The above tools are just some of the many you have at your disposal, all of which can help you make data-driven decisions to boost your business. But your analysis needs to make use of relevant data. Without this, you’re wasting your time and your resources. For small businesses, with limited resources, this could end up costing you if you make the wrong decision based on the wrong data.

Say you decide not to make your website mobile-friendly as the overhaul would cost too much. But have you looked at how many of your users are on mobile devices? Or you decide to focus on an American audience, but the majority of your users are from European countries. Your efforts will cost you, in users, cash or other resources, if you don’t look at the correct data.

To prevent this from happening, you’ll need to start by establishing what data you need. Do you want to track the busiest hours on your social media? Should you be keeping an eye on the type of people visiting your site? What about bounce rates? And page views?

Essentially, you need to determine which performance indicators can help you grow your business. And by extension, which metrics to keep an eye on.

Getting Analytical

Once you have an idea of what data to track, you need to start analysing the data. It’s a good idea to do this in a spreadsheet, so you can keep track of your progress. This can help you avoid what’s known as vanity metrics – metrics without any comparative data, and which therefore cannot be examined in context.

To track your analytics effectively, you need to have a purpose. If you know your end goal, you’ll be able to more effectively find the information you need to make your decisions. For example, if you want to get a better understanding of your audience, you’ll need to examine your users and their behaviour. this includes the pages they visit on your site, the duration of their visits as well as their location and demographics.

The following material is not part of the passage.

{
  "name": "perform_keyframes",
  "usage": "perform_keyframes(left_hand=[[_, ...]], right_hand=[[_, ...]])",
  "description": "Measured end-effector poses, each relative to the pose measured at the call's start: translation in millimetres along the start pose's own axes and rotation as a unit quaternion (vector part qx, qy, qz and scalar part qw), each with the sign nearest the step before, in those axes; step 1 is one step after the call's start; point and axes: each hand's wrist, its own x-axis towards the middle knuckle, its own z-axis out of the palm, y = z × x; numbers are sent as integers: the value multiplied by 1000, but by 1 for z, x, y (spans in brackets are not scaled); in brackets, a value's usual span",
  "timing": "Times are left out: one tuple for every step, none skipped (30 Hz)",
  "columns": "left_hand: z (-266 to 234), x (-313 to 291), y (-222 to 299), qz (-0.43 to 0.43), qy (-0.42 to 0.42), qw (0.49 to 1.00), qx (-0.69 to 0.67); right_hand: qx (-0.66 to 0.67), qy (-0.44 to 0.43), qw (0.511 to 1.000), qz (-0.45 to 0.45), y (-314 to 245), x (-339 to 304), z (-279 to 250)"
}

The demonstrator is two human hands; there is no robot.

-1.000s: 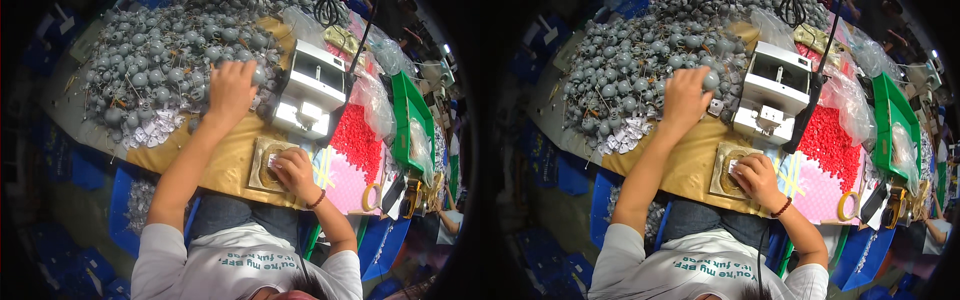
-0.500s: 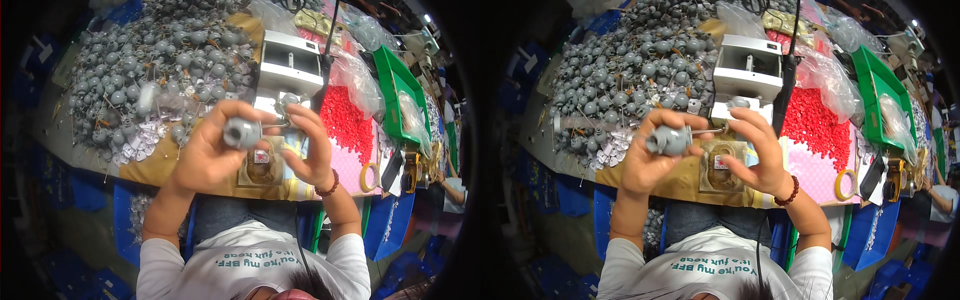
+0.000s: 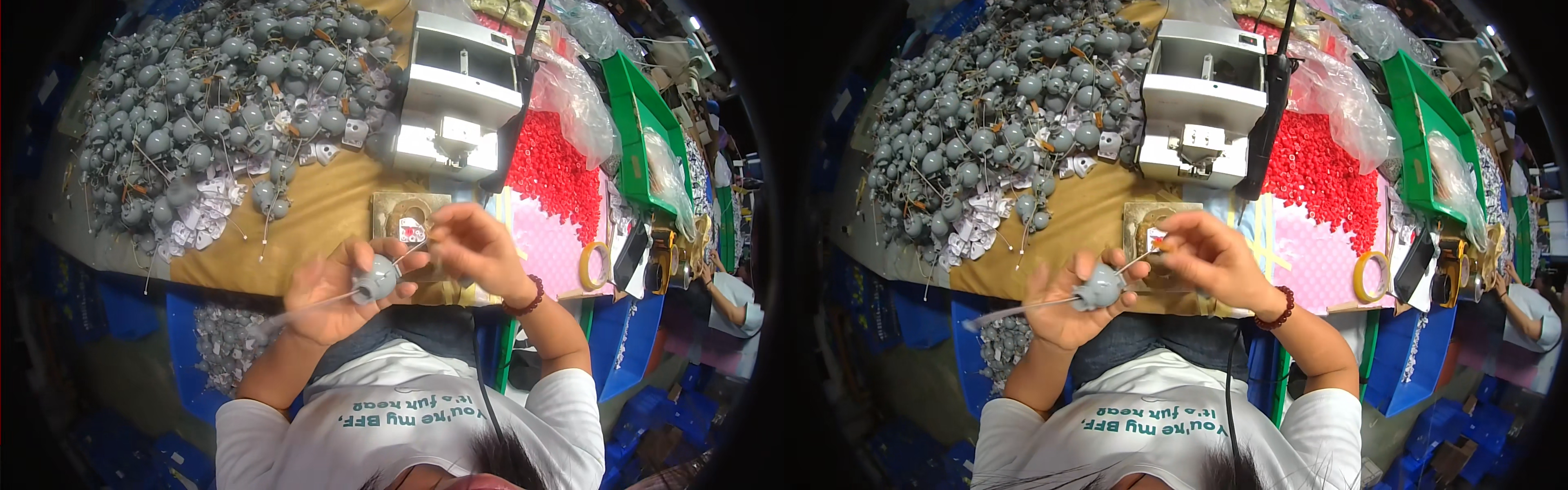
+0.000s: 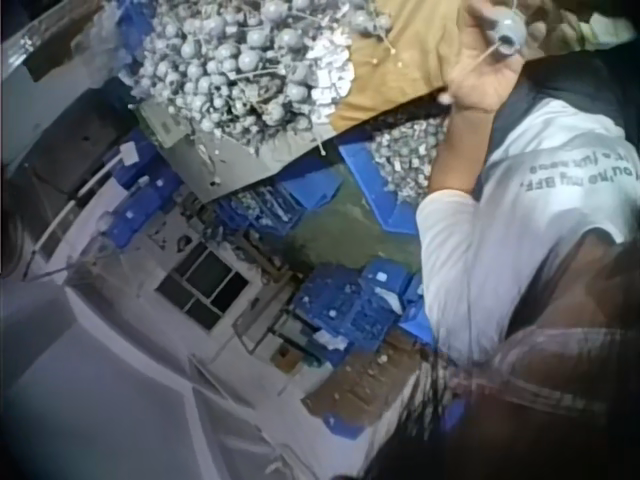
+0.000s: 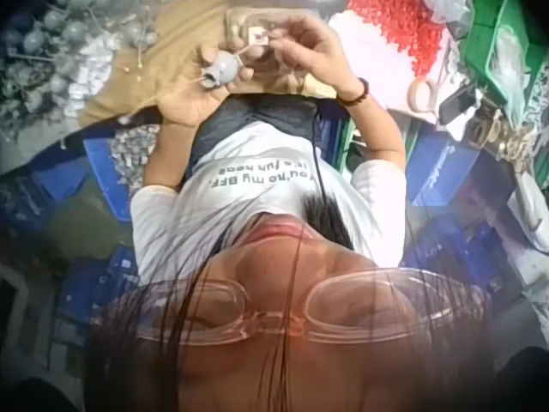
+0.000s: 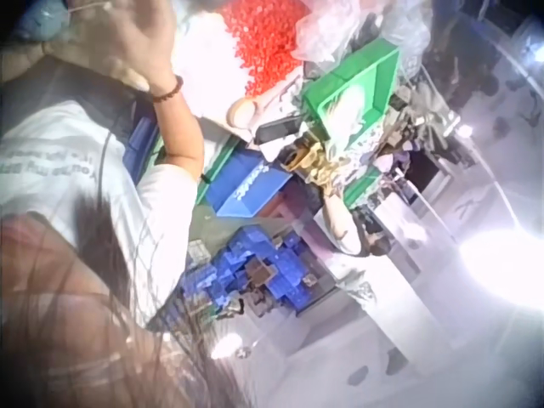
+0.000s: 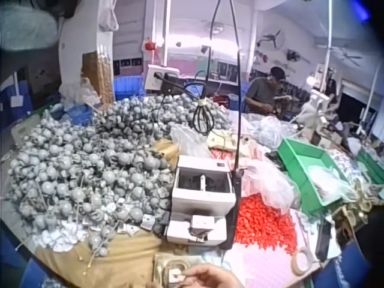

As you’re analysing your data, you should be noting down anything interesting or actionable. Perhaps the majority of your users are on mobile devices; make a note to ensure your site is mobile-friendly. If your bounce rate is too high it could indicate that people are not finding the right type of info on your site, or a particular page. Try adjusting your content to fix this.

If you frequently record the relevant data, you’ll be able to see if your efforts are working. Maybe you decided your content needed a boost and you’ve started publishing a weekly business blog. Check the data. Is this driving traffic? Boosting sales? If you’re sending a weekly newsletter now, instead of a monthly one, can you see the results?

Wrapping Up…

Making change can be effective, but only if it is worth the effort and resources you put into that change. To do this, you need to institute a frequent website analysis. This should focus on your key performance indicators. Plus you should have a clear purpose, which aligns with your business goals.

Once you understand these factors, you can start to record and analyse your data. This information needs to be given to the key players in your business so that they too can make the correct data-driven decisions. This in turn, will help you grow your business.